Belgium, like many other countries, is working to regulate the crypto sector thriving within its premises. In a fresh announcement, the Belgium government has made it compulsory for all virtual asset players to identify themselves. The order comes from Belgium’s Financial Services and Markets Authority (FSMA), aiming to ensure that the government does not miss out on recognising any crypto firm, that could facilitate illegal transactions for illicit purposes. Additionally, Belgium also wishes to curb the risk of potential financial scams carried out by unregistered crypto service providers.
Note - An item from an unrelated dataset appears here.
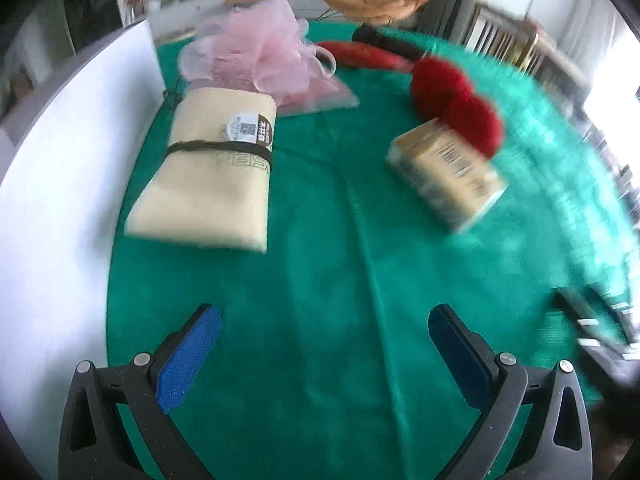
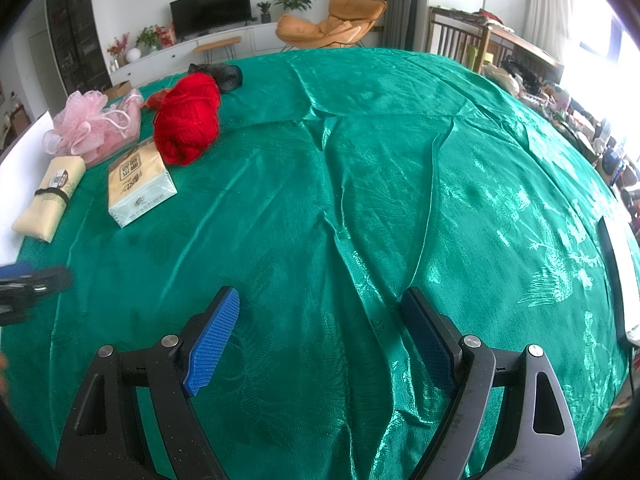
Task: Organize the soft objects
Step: 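Move the left tool to the cream towel bundle and close on it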
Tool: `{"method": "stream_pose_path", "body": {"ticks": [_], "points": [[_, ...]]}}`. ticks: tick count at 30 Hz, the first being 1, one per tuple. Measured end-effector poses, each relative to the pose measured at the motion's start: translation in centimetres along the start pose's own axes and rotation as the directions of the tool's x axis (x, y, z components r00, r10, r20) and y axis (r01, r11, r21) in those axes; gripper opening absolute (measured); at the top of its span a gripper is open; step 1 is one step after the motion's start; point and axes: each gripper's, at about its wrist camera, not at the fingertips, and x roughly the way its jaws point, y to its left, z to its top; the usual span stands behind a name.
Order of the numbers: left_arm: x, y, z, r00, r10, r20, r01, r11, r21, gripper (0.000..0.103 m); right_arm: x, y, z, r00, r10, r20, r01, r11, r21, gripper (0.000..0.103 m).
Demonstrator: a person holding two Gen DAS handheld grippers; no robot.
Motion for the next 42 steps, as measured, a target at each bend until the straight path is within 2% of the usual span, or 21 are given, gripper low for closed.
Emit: {"method": "stream_pose_path", "body": {"ticks": [1, 2, 4, 8, 11, 13, 15, 22, 29, 31, 33, 34, 38, 40, 42], "points": [[-1.4, 0.4, 0.4, 0.998, -0.053, 0.029, 0.054, 0.998, -0.027, 0.103, 0.0, 0.0, 0.0, 1.000, 0.000, 0.000, 0.000, 1.000, -0.001, 0.086], [-2.2, 0.7, 0.8, 0.997, -0.070, 0.046, 0.072, 0.997, -0.041, 0.103, 0.0, 0.0, 0.0, 1.000, 0.001, -0.001, -0.001, 1.000, -0.002, 0.087], [-3.7, 1.4, 2.9, 0.995, -0.067, 0.072, 0.072, 0.995, -0.069, 0.103, 0.1, 0.1, 0.0, 1.000, 0.002, -0.002, -0.002, 1.000, -0.005, 0.087], [-2.3, 2.2, 6.9, 0.998, 0.054, 0.038, -0.051, 0.995, -0.081, 0.103, 0.1, 0.1, 0.0, 1.000, 0.002, -0.002, -0.002, 1.000, -0.004, 0.088], [1.6, 2.7, 9.2, 0.990, 0.138, -0.038, -0.140, 0.989, -0.051, 0.103, 0.1, 0.1, 0.0, 1.000, 0.002, -0.002, -0.002, 1.000, -0.004, 0.088], [3.3, 3.1, 9.8, 0.982, 0.176, -0.074, -0.178, 0.984, -0.027, 0.103, 0.1, 0.1, 0.0, 1.000, 0.003, -0.002, -0.003, 1.000, -0.004, 0.088], [4.4, 3.3, 10.2, 0.979, 0.187, -0.076, -0.189, 0.982, -0.013, 0.103, 0.1, 0.2, 0.0, 1.000, 0.005, -0.002, -0.005, 1.000, -0.005, 0.088], [6.7, 4.1, 11.0, 0.982, 0.142, -0.127, -0.146, 0.989, -0.027, 0.103, 0.1, 0.3, 0.0, 1.000, 0.005, -0.002, -0.005, 1.000, -0.004, 0.088], [7.1, 3.9, 10.6, 0.982, 0.167, -0.092, -0.167, 0.986, 0.006, 0.103, 0.1, 0.2, 0.0, 1.000, 0.005, -0.002, -0.005, 1.000, -0.004, 0.088], [7.0, 3.7, 10.3, 0.980, 0.165, -0.112, -0.166, 0.986, -0.003, 0.102, 0.1, 0.3, 0.0, 1.000, 0.005, -0.002, -0.005, 1.000, -0.004, 0.088], [5.9, 3.4, 9.0, 0.984, 0.162, -0.078, -0.163, 0.986, -0.014, 0.084, 0.1, 0.3, 0.0, 1.000, 0.005, -0.002, -0.005, 1.000, -0.005, 0.088], [5.2, 3.3, 8.5, 0.983, 0.178, -0.048, -0.179, 0.984, -0.011, 0.062, 0.1, 0.3, 0.0, 1.000, 0.004, -0.002, -0.004, 1.000, -0.005, 0.088], [2.8, 3.6, 5.8, 0.998, 0.056, -0.020, -0.058, 0.994, -0.097, 0.056, 0.1, 0.2, 0.0, 1.000, 0.004, -0.002, -0.004, 1.000, -0.005, 0.088], [0.9, 2.8, 3.4, 0.999, 0.035, -0.002, -0.035, 0.995, -0.091, 0.056, 0.1, 0.2, -0.1, 1.000, 0.004, -0.002, -0.004, 1.000, -0.005, 0.088], [-0.6, 1.9, 1.1, 0.999, 0.041, 0.001, -0.041, 0.997, -0.063, 0.056, 0.1, 0.2, -0.1, 1.000, 0.004, -0.002, -0.004, 1.000, -0.005, 0.088]]}}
“As from May 1 2022, any legal person established in Belgium that wants to provide exchange services between virtual currencies and legal currencies, or custody wallet services, within Belgium will have to register with the FSMA in advance,” the FSMA said in its statement.

The rule also applies to existing virtual asset firms currently operational in the country of nearly 12 million in population.

“Providers already operating on May 1 2022, must notify the FSMA of the exercise of their activity before July 1 2022 and apply for registration before September 1 2022,” the FSMA added.

Similar steps are being taken by other nations such as Singapore, Cuba, UK, and UAE in order to keep virtual asset investments safe for investors.

Meanwhile, cryptocurrencies remain largely unregulated in Belgium. While the authorities there have warned that virtual currencies are not legal tenders, the nation is still working on its regulatory laws around the digital assets sector.

For tax purposes, the Special Tax Inspectorate (STI) in Belgium generally treats income or gains coming from the sale of cryptocurrency as “miscellaneous income” subject to tax.

Belgium’s crypto circle continues to grow gradually.

Christophe De Beukelaer, from the Belgian capital of Brussels in January 2022 become the first politician from Europe to have converted his salary into Bitcoin.

The parliamentarian draws a monthly salary of EUR 5,500 (roughly Rs. 4.5 lakh), which amounts to BTC 0.17. At the time of writing, BTC is trading at $38,523 (roughly Rs. 29 lakh).

As per Triple-A data, Belgium had over 270,000 crypto holders in 2021.